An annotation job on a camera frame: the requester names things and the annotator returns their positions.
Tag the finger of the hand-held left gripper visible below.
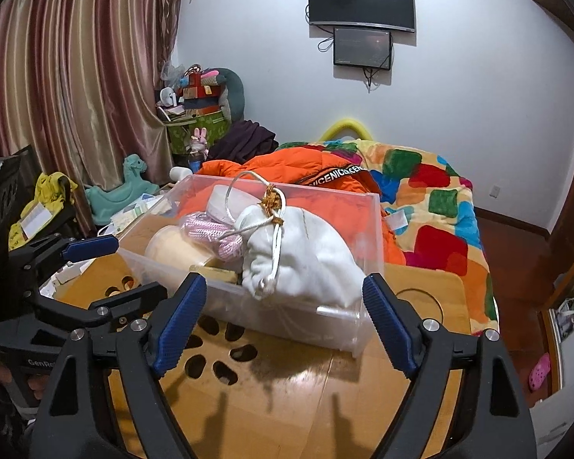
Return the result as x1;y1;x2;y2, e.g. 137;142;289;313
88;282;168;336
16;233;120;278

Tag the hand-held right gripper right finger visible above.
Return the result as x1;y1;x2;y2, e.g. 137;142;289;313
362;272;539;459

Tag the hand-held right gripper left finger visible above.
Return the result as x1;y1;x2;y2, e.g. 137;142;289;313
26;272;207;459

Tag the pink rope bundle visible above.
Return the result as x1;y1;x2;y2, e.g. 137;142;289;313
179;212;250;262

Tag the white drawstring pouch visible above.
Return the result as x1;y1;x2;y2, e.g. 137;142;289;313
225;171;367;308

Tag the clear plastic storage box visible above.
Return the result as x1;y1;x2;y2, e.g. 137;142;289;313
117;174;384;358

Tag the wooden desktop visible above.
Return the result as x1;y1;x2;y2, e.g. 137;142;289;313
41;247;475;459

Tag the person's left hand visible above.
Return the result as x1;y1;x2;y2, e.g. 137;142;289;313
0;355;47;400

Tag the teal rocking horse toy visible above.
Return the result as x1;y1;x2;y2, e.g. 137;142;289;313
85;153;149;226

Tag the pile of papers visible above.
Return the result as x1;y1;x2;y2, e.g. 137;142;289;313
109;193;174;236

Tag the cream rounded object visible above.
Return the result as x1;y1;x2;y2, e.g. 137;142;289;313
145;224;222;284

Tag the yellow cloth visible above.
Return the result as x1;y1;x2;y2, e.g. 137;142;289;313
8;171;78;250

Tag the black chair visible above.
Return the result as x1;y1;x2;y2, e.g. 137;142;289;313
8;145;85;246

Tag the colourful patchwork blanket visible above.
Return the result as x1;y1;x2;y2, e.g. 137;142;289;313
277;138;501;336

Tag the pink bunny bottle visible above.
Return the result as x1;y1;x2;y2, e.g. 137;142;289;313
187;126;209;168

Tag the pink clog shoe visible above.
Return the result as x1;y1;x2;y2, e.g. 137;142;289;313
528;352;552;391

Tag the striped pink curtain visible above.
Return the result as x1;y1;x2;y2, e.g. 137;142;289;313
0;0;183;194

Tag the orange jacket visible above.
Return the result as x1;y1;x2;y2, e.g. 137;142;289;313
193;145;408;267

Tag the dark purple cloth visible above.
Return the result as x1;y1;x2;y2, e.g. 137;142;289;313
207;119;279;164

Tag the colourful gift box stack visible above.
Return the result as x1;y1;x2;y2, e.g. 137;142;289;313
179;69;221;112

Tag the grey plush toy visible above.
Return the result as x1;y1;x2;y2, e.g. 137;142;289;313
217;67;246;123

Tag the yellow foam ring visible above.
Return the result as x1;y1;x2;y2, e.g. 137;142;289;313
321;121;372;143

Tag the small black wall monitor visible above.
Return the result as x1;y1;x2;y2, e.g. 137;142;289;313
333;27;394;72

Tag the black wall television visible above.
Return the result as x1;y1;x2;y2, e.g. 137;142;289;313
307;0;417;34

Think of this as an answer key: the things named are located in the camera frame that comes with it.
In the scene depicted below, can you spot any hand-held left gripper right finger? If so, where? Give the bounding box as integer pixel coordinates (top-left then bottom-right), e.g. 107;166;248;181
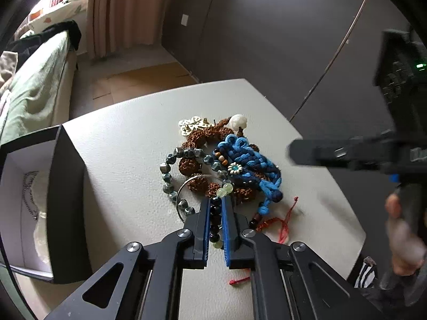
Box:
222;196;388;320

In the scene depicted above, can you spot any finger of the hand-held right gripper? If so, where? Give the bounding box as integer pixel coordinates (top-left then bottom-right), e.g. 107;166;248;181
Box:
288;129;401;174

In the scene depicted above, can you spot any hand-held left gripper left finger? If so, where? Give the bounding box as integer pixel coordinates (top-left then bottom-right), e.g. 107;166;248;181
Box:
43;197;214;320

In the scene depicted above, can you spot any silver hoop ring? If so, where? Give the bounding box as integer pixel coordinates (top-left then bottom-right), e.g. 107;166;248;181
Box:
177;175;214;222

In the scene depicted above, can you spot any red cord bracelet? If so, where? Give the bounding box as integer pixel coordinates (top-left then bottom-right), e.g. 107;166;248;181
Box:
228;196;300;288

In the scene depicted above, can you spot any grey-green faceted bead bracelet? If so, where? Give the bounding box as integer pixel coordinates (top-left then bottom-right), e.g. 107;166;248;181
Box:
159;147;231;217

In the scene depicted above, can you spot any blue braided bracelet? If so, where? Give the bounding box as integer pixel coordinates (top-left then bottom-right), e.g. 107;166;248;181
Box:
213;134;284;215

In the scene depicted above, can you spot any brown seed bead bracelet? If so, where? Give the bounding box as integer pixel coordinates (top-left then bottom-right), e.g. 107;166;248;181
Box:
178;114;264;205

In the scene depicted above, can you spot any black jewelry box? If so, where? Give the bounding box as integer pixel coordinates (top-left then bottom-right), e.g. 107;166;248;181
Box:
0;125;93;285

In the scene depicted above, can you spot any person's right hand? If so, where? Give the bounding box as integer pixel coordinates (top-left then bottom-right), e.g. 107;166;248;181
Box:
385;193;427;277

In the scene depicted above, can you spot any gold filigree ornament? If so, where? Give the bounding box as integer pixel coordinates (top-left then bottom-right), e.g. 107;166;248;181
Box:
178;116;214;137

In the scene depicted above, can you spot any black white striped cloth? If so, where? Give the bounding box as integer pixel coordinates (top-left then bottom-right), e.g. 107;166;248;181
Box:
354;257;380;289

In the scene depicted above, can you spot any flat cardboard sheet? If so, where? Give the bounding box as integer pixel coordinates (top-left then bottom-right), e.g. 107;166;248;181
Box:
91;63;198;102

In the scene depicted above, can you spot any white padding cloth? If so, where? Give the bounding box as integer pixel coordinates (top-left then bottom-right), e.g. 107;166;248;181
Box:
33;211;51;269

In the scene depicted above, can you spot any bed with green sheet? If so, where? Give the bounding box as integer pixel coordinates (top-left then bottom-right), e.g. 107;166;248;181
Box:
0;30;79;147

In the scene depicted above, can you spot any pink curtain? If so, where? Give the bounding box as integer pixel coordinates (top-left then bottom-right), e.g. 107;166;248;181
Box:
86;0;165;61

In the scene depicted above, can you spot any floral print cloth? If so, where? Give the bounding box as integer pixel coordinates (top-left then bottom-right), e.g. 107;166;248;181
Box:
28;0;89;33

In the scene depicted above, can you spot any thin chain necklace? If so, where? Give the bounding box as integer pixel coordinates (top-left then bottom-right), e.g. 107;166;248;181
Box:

================

» **Required work**:
Images stay out, but the rest of the data above must be repeated exactly.

» **Response**:
An annotation job on a camera frame: the requester names things and the annotator returns their positions.
Tag the finger of the hand-held left gripper visible below.
Return the result as x1;y1;x2;y2, e.g. 137;142;289;313
88;282;168;336
16;233;120;278

Tag the hand-held right gripper right finger visible above.
Return the result as x1;y1;x2;y2, e.g. 137;142;289;313
362;272;539;459

Tag the hand-held right gripper left finger visible above.
Return the result as x1;y1;x2;y2, e.g. 137;142;289;313
26;272;207;459

Tag the pink rope bundle visible above.
Return the result as x1;y1;x2;y2, e.g. 137;142;289;313
179;212;250;262

Tag the white drawstring pouch visible above.
Return the result as x1;y1;x2;y2, e.g. 137;142;289;313
225;171;367;308

Tag the clear plastic storage box visible above.
Return the result as x1;y1;x2;y2, e.g. 137;142;289;313
117;174;384;358

Tag the wooden desktop visible above.
Return the result as x1;y1;x2;y2, e.g. 137;142;289;313
41;247;475;459

Tag the person's left hand visible above.
Return the result as x1;y1;x2;y2, e.g. 137;142;289;313
0;355;47;400

Tag the teal rocking horse toy visible above.
Return the result as x1;y1;x2;y2, e.g. 137;142;289;313
85;153;149;226

Tag the pile of papers visible above.
Return the result as x1;y1;x2;y2, e.g. 137;142;289;313
109;193;174;236

Tag the cream rounded object visible above.
Return the result as x1;y1;x2;y2, e.g. 137;142;289;313
145;224;222;284

Tag the yellow cloth visible above.
Return the result as x1;y1;x2;y2, e.g. 137;142;289;313
8;171;78;250

Tag the black chair visible above.
Return the result as x1;y1;x2;y2, e.g. 137;142;289;313
8;145;85;246

Tag the colourful patchwork blanket visible above.
Return the result as x1;y1;x2;y2, e.g. 137;142;289;313
277;138;501;336

Tag the pink bunny bottle visible above.
Return the result as x1;y1;x2;y2, e.g. 137;142;289;313
187;126;209;168

Tag the pink clog shoe visible above.
Return the result as x1;y1;x2;y2, e.g. 137;142;289;313
528;352;552;391

Tag the striped pink curtain visible above.
Return the result as x1;y1;x2;y2, e.g. 137;142;289;313
0;0;183;194

Tag the orange jacket visible above.
Return the result as x1;y1;x2;y2, e.g. 137;142;289;313
193;145;408;267

Tag the dark purple cloth visible above.
Return the result as x1;y1;x2;y2, e.g. 137;142;289;313
207;119;279;164

Tag the colourful gift box stack visible above.
Return the result as x1;y1;x2;y2, e.g. 137;142;289;313
179;69;221;112

Tag the grey plush toy visible above.
Return the result as x1;y1;x2;y2, e.g. 137;142;289;313
217;67;246;123

Tag the yellow foam ring visible above.
Return the result as x1;y1;x2;y2, e.g. 137;142;289;313
321;121;372;143

Tag the small black wall monitor visible above.
Return the result as x1;y1;x2;y2, e.g. 137;142;289;313
333;27;394;72

Tag the black wall television visible above.
Return the result as x1;y1;x2;y2, e.g. 137;142;289;313
307;0;417;34

Think of this as an answer key: the things named are located in the camera frame that comes with it.
In the scene depicted below, can you spot any hand-held left gripper right finger? If so, where? Give the bounding box as integer pixel coordinates (top-left then bottom-right), e.g. 107;166;248;181
Box:
222;196;388;320

In the scene depicted above, can you spot any finger of the hand-held right gripper? If so, where? Give the bounding box as integer pixel coordinates (top-left then bottom-right), e.g. 107;166;248;181
Box:
288;129;401;174

In the scene depicted above, can you spot any hand-held left gripper left finger? If so, where? Give the bounding box as integer pixel coordinates (top-left then bottom-right), e.g. 107;166;248;181
Box:
43;197;214;320

In the scene depicted above, can you spot any silver hoop ring? If so, where? Give the bounding box as integer pixel coordinates (top-left then bottom-right), e.g. 107;166;248;181
Box:
177;175;214;222

In the scene depicted above, can you spot any red cord bracelet? If so, where? Give the bounding box as integer pixel coordinates (top-left then bottom-right), e.g. 107;166;248;181
Box:
228;196;300;288

In the scene depicted above, can you spot any grey-green faceted bead bracelet? If so, where? Give the bounding box as integer pixel coordinates (top-left then bottom-right), e.g. 107;166;248;181
Box:
159;147;231;217

In the scene depicted above, can you spot any blue braided bracelet? If so, where? Give the bounding box as integer pixel coordinates (top-left then bottom-right), e.g. 107;166;248;181
Box:
213;134;284;215

In the scene depicted above, can you spot any brown seed bead bracelet? If so, where? Give the bounding box as integer pixel coordinates (top-left then bottom-right), e.g. 107;166;248;181
Box:
178;114;264;205

In the scene depicted above, can you spot any black jewelry box? If so, where? Give the bounding box as integer pixel coordinates (top-left then bottom-right), e.g. 107;166;248;181
Box:
0;125;93;285

In the scene depicted above, can you spot any person's right hand? If so, where? Give the bounding box as integer pixel coordinates (top-left then bottom-right), e.g. 107;166;248;181
Box:
385;193;427;277

In the scene depicted above, can you spot any gold filigree ornament? If so, where? Give the bounding box as integer pixel coordinates (top-left then bottom-right), e.g. 107;166;248;181
Box:
178;116;214;137

In the scene depicted above, can you spot any black white striped cloth? If so, where? Give the bounding box as integer pixel coordinates (top-left then bottom-right), e.g. 107;166;248;181
Box:
354;257;380;289

In the scene depicted above, can you spot any flat cardboard sheet? If so, where? Give the bounding box as integer pixel coordinates (top-left then bottom-right), e.g. 107;166;248;181
Box:
91;63;198;102

In the scene depicted above, can you spot any white padding cloth? If so, where? Give the bounding box as integer pixel coordinates (top-left then bottom-right), e.g. 107;166;248;181
Box:
33;211;51;269

In the scene depicted above, can you spot any bed with green sheet? If so, where? Give the bounding box as integer pixel coordinates (top-left then bottom-right), e.g. 107;166;248;181
Box:
0;30;79;147

In the scene depicted above, can you spot any pink curtain? If so, where? Give the bounding box as integer pixel coordinates (top-left then bottom-right), e.g. 107;166;248;181
Box:
86;0;165;61

In the scene depicted above, can you spot any floral print cloth? If so, where? Give the bounding box as integer pixel coordinates (top-left then bottom-right), e.g. 107;166;248;181
Box:
28;0;89;33

In the scene depicted above, can you spot any thin chain necklace? If so, where? Give the bounding box as integer pixel coordinates (top-left then bottom-right), e.g. 107;166;248;181
Box:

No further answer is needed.